> **TASK DESCRIPTION**
Copy the records below verbatim, from the first line through the line containing "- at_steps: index", inclusive, and output nothing else.

> **RECORDS TO USE**
= = =

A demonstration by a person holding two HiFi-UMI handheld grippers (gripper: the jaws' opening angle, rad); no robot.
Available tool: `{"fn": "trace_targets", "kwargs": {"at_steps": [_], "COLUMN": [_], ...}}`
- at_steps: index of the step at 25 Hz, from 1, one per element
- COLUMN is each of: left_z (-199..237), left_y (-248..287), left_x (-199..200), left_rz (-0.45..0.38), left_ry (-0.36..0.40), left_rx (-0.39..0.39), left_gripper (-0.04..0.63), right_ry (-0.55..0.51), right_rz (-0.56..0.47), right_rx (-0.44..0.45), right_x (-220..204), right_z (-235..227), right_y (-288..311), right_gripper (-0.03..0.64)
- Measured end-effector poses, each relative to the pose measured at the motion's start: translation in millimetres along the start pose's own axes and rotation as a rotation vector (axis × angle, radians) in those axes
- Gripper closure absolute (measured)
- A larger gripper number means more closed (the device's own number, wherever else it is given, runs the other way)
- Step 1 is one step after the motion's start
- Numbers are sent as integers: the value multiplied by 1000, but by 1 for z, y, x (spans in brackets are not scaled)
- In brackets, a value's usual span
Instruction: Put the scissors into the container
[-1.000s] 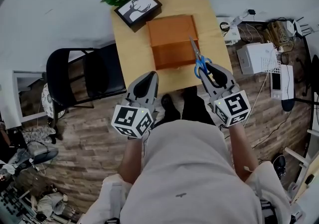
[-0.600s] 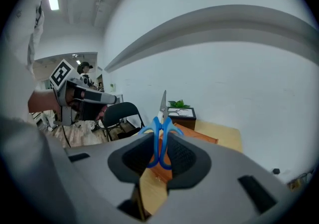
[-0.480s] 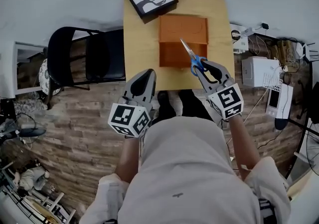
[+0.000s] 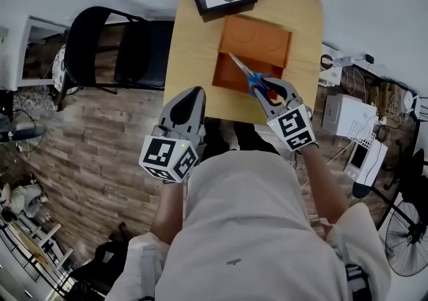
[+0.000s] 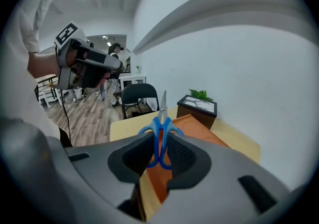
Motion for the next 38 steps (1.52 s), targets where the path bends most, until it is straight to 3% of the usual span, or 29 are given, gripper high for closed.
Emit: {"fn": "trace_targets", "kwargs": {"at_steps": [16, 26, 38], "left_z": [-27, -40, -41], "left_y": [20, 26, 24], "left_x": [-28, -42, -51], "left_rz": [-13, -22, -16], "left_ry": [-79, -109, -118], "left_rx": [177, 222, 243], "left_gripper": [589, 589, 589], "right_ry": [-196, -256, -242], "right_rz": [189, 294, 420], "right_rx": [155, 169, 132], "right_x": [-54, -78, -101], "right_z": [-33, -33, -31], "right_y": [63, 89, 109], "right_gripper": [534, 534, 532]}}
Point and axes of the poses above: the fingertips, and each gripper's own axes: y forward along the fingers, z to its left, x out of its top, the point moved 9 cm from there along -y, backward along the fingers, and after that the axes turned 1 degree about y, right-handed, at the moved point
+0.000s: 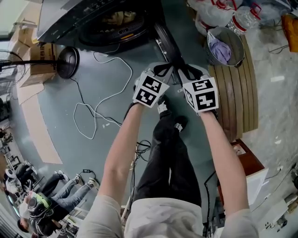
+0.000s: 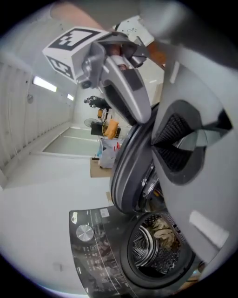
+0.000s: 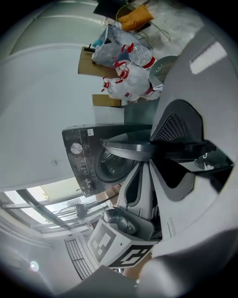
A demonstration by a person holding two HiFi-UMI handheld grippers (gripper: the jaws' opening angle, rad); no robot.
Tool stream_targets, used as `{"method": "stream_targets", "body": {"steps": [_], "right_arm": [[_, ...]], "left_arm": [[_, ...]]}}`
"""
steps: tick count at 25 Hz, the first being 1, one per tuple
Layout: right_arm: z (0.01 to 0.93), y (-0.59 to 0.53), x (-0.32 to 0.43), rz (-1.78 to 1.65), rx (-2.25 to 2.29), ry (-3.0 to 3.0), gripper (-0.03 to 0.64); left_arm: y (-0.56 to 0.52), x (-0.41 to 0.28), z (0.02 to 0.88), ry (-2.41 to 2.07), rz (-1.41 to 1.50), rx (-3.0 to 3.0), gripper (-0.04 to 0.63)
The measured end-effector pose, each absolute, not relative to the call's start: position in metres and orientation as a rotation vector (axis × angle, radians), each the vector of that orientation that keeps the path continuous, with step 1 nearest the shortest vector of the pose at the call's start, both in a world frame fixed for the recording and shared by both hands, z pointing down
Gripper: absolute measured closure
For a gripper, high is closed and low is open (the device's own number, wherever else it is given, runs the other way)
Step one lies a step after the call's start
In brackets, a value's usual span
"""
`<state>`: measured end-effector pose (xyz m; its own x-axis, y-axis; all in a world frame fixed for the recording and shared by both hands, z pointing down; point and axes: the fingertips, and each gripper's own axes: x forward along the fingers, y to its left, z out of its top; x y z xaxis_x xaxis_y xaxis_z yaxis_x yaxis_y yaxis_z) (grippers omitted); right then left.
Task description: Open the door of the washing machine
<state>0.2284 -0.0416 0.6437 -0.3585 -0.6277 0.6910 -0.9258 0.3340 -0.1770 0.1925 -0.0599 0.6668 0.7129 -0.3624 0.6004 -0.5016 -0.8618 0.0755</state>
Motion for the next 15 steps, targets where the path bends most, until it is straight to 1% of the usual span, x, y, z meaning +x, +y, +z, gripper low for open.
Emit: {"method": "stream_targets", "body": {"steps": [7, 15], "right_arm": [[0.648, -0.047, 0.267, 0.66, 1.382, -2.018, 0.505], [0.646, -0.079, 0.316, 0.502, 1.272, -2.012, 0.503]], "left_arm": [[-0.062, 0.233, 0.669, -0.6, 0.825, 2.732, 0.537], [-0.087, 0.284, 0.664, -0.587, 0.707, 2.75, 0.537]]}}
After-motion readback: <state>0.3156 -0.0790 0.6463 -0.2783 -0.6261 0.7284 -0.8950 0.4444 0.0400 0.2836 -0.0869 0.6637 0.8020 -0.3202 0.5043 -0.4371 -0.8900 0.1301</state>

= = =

> **EXPECTED ANSWER**
A demonstration by a person holding two HiFi-UMI handheld grippers (gripper: the jaws' opening angle, rad); no robot.
Available tool: `{"fn": "trace_targets", "kwargs": {"at_steps": [_], "COLUMN": [_], ...}}`
- at_steps: index of the step at 25 Hz, from 1, one per element

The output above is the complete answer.